AIM OF THE EXERCISE: Review the material and extract every line in which the word "gripper" occurs.

PROVIDED INFORMATION:
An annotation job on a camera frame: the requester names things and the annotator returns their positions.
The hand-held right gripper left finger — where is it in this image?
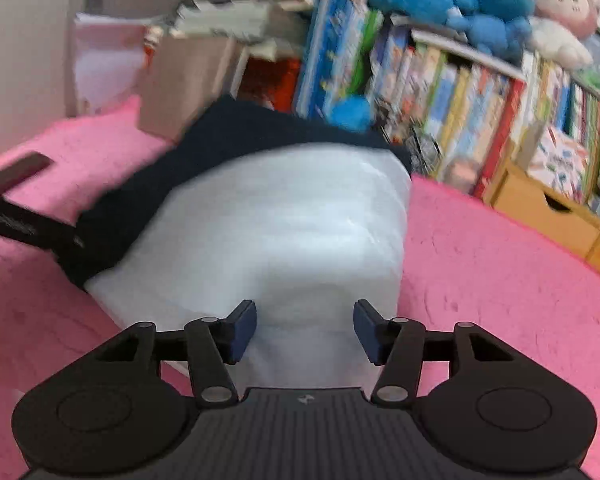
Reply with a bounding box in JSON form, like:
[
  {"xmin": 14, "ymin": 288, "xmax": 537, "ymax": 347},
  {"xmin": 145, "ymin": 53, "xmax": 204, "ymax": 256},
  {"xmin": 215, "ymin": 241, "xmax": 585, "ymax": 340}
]
[{"xmin": 92, "ymin": 300, "xmax": 258, "ymax": 407}]

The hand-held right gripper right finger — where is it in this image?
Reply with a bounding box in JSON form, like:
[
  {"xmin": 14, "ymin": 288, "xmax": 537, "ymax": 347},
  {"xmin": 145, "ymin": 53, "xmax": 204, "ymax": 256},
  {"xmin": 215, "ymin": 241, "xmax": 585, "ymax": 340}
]
[{"xmin": 354, "ymin": 299, "xmax": 518, "ymax": 407}]

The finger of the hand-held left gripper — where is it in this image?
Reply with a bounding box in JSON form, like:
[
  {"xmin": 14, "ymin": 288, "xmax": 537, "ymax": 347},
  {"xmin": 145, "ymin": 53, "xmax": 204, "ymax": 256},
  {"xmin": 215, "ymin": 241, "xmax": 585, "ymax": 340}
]
[{"xmin": 0, "ymin": 190, "xmax": 83, "ymax": 263}]

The navy and white jacket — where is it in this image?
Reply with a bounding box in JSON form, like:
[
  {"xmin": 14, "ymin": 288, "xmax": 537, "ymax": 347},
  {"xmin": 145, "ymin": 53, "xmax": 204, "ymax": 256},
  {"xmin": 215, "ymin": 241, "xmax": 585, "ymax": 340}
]
[{"xmin": 75, "ymin": 95, "xmax": 413, "ymax": 396}]

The pink bunny print blanket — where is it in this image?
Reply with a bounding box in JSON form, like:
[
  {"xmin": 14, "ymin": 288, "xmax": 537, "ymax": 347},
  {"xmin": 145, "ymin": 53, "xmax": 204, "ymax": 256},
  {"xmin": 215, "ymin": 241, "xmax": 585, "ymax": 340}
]
[{"xmin": 0, "ymin": 97, "xmax": 600, "ymax": 480}]

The black miniature bicycle model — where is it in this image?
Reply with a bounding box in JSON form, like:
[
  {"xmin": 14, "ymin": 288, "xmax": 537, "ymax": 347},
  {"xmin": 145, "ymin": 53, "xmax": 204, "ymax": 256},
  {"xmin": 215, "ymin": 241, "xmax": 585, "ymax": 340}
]
[{"xmin": 375, "ymin": 100, "xmax": 443, "ymax": 176}]

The wooden drawer box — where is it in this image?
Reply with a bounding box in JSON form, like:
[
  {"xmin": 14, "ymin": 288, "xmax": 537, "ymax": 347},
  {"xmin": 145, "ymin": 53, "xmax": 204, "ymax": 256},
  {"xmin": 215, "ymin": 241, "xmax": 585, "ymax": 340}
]
[{"xmin": 482, "ymin": 160, "xmax": 600, "ymax": 278}]

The blue plush ball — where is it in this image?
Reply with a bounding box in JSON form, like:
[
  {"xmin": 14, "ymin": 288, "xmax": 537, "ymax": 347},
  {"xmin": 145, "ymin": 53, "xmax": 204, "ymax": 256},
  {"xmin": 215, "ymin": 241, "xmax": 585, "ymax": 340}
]
[{"xmin": 330, "ymin": 95, "xmax": 373, "ymax": 133}]

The row of colourful books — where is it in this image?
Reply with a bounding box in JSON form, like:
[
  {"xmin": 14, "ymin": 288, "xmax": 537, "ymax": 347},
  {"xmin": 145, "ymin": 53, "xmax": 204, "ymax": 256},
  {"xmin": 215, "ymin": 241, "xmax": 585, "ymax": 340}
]
[{"xmin": 295, "ymin": 0, "xmax": 600, "ymax": 226}]

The stack of papers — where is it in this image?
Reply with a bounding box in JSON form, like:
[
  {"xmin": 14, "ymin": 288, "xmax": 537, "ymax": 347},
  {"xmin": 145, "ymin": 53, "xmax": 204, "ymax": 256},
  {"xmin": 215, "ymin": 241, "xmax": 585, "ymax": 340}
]
[{"xmin": 170, "ymin": 0, "xmax": 316, "ymax": 61}]

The pink and white bunny plush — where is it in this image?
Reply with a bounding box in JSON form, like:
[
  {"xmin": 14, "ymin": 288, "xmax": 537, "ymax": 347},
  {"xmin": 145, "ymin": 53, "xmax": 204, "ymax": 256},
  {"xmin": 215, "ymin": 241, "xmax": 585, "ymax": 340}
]
[{"xmin": 522, "ymin": 0, "xmax": 600, "ymax": 71}]

ANSWER SPACE:
The hand-held right gripper left finger — where is it in this image?
The hand-held right gripper right finger — where is it in this image?
The finger of the hand-held left gripper — where is it in this image?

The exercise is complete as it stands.